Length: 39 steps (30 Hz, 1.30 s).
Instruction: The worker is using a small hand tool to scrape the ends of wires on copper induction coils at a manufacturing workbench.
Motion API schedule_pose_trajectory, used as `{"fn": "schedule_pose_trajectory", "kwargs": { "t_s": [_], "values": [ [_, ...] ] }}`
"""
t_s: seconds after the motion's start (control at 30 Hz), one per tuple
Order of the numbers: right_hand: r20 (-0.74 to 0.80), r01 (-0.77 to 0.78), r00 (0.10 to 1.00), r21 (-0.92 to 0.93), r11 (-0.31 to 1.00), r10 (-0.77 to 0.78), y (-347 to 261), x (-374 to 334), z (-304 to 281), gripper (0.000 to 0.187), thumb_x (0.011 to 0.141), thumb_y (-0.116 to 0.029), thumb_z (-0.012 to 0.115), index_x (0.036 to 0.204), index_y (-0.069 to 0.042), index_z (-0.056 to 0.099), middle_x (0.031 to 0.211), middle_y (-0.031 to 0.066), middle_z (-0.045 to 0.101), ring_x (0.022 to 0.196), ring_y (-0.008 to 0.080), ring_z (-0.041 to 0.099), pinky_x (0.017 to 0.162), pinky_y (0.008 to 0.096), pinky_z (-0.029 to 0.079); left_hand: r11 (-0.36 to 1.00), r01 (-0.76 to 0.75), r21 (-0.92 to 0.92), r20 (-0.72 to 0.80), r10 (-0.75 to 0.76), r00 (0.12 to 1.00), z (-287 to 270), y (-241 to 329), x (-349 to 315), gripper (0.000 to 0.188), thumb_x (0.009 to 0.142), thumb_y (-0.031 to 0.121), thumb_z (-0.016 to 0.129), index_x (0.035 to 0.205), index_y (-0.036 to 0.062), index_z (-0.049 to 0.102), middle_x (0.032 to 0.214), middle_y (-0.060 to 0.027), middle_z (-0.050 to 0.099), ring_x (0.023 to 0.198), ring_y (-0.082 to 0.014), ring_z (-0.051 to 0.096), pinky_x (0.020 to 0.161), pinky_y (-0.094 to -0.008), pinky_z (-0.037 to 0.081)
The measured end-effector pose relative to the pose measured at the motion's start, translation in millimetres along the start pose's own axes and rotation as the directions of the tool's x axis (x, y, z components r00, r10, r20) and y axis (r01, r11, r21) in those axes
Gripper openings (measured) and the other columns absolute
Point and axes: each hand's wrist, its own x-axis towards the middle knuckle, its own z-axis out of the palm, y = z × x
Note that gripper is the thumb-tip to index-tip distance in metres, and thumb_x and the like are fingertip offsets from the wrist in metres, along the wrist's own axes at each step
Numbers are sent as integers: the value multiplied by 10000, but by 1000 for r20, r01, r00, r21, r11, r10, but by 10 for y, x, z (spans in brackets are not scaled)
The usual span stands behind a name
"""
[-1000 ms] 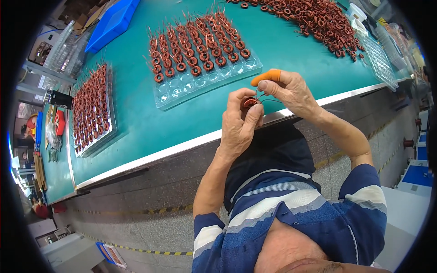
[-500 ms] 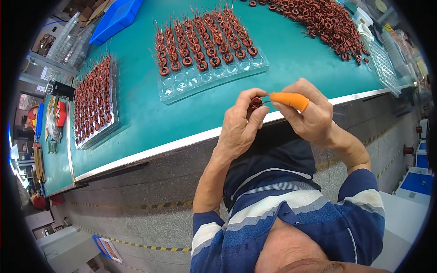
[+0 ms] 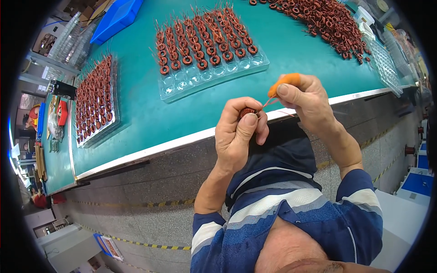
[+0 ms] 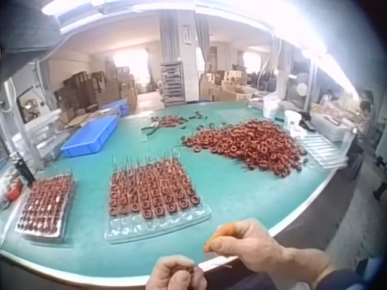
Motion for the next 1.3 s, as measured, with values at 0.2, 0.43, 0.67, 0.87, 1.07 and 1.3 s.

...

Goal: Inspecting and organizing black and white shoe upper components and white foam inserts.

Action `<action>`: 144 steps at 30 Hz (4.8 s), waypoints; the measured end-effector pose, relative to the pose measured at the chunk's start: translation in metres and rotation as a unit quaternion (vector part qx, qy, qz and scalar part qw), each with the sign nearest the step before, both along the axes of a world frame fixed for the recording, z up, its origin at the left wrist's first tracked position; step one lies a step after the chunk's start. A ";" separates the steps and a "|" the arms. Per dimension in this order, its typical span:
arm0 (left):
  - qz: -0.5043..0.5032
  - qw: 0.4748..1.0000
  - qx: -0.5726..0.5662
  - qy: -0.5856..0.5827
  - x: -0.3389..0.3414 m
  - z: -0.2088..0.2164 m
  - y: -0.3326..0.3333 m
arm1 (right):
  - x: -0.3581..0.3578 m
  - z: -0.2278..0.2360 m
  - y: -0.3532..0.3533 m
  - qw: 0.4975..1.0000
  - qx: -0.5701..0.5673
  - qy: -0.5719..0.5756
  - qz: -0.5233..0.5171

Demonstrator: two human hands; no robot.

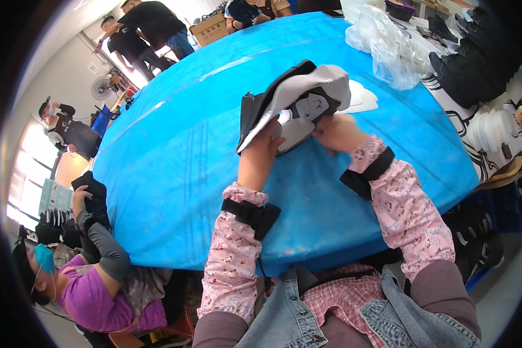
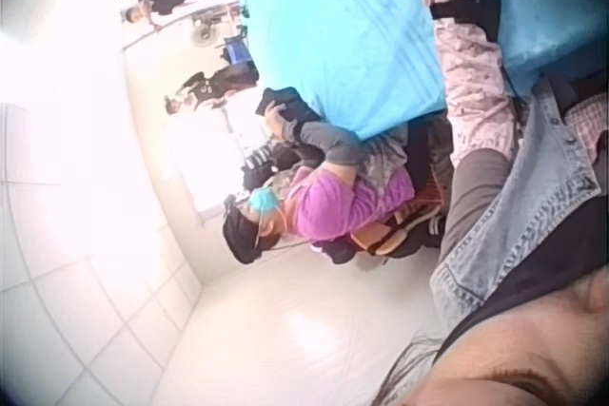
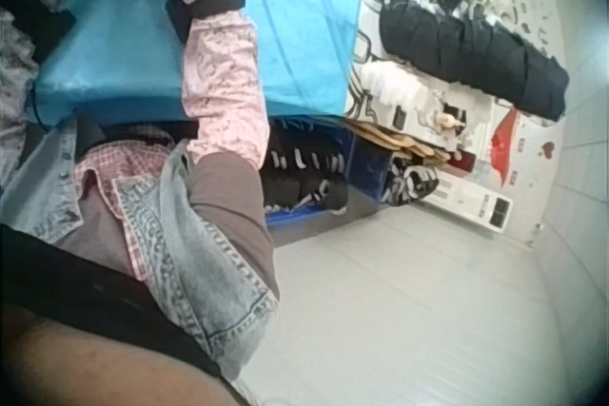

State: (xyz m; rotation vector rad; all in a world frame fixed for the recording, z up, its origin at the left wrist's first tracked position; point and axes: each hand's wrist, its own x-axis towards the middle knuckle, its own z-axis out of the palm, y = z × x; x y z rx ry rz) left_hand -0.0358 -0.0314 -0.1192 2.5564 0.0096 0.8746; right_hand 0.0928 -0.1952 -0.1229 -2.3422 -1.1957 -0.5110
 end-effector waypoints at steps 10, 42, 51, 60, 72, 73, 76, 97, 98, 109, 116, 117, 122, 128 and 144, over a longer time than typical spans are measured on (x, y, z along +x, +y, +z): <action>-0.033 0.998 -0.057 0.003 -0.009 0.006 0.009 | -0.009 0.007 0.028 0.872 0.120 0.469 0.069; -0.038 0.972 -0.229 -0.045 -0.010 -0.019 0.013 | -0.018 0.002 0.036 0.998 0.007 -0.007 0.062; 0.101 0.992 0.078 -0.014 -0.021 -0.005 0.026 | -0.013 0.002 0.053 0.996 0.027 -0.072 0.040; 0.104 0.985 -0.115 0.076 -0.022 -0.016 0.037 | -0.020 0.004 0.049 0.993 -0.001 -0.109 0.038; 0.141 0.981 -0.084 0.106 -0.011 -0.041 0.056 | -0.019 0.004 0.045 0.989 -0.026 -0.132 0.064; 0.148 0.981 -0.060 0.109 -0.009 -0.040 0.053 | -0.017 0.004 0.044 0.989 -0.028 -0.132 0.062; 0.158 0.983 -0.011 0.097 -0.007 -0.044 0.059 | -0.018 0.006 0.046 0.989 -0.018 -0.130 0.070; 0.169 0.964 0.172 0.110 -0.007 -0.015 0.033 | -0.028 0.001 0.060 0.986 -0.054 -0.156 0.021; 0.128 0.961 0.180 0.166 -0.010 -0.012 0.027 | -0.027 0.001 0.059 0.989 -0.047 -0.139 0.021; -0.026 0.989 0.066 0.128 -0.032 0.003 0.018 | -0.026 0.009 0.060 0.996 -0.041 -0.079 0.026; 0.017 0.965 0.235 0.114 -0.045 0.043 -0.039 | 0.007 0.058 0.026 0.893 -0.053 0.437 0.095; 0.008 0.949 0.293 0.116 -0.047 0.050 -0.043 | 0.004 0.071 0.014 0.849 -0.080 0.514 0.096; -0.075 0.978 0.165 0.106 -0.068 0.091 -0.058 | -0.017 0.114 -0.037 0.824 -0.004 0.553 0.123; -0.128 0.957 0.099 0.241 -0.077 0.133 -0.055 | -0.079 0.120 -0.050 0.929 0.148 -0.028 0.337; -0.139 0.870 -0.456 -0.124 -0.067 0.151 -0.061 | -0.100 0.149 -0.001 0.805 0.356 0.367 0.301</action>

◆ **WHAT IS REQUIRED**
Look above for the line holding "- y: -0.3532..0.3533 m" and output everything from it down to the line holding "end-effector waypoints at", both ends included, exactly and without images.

◆ **EXERCISE RESPONSE**
  - y: -0.3532..0.3533 m
  - qw: 0.4975..1.0000
  - qx: -0.5701..0.5673
  - qy: -0.5719..0.5756
  - qz: -0.5233..0.5171

Demonstrator: two human hands; no robot.


State: (xyz m; rotation vector rad; all in a world frame fixed for the recording, z up, its origin at the left wrist's first tracked position; point and axes: each hand's wrist, its own x-axis towards the middle knuckle, its own z-axis out of the palm, y = z × x; x y z rx ry rz) left_hand -0.0358 -0.0314 -0.1192 2.5564 0.0096 0.8746; right_hand 0.0928 -0.1952 -0.1229 -2.3422 -1.1957 -0.5110
 end-effector waypoints at steps 10, 42, 51, 60, 72, 73, 76, 97, 98, 109, 116, 117, 122, 128 and 144, over a longer time than typical spans are measured on (x, y, z along +x, +y, +z): <action>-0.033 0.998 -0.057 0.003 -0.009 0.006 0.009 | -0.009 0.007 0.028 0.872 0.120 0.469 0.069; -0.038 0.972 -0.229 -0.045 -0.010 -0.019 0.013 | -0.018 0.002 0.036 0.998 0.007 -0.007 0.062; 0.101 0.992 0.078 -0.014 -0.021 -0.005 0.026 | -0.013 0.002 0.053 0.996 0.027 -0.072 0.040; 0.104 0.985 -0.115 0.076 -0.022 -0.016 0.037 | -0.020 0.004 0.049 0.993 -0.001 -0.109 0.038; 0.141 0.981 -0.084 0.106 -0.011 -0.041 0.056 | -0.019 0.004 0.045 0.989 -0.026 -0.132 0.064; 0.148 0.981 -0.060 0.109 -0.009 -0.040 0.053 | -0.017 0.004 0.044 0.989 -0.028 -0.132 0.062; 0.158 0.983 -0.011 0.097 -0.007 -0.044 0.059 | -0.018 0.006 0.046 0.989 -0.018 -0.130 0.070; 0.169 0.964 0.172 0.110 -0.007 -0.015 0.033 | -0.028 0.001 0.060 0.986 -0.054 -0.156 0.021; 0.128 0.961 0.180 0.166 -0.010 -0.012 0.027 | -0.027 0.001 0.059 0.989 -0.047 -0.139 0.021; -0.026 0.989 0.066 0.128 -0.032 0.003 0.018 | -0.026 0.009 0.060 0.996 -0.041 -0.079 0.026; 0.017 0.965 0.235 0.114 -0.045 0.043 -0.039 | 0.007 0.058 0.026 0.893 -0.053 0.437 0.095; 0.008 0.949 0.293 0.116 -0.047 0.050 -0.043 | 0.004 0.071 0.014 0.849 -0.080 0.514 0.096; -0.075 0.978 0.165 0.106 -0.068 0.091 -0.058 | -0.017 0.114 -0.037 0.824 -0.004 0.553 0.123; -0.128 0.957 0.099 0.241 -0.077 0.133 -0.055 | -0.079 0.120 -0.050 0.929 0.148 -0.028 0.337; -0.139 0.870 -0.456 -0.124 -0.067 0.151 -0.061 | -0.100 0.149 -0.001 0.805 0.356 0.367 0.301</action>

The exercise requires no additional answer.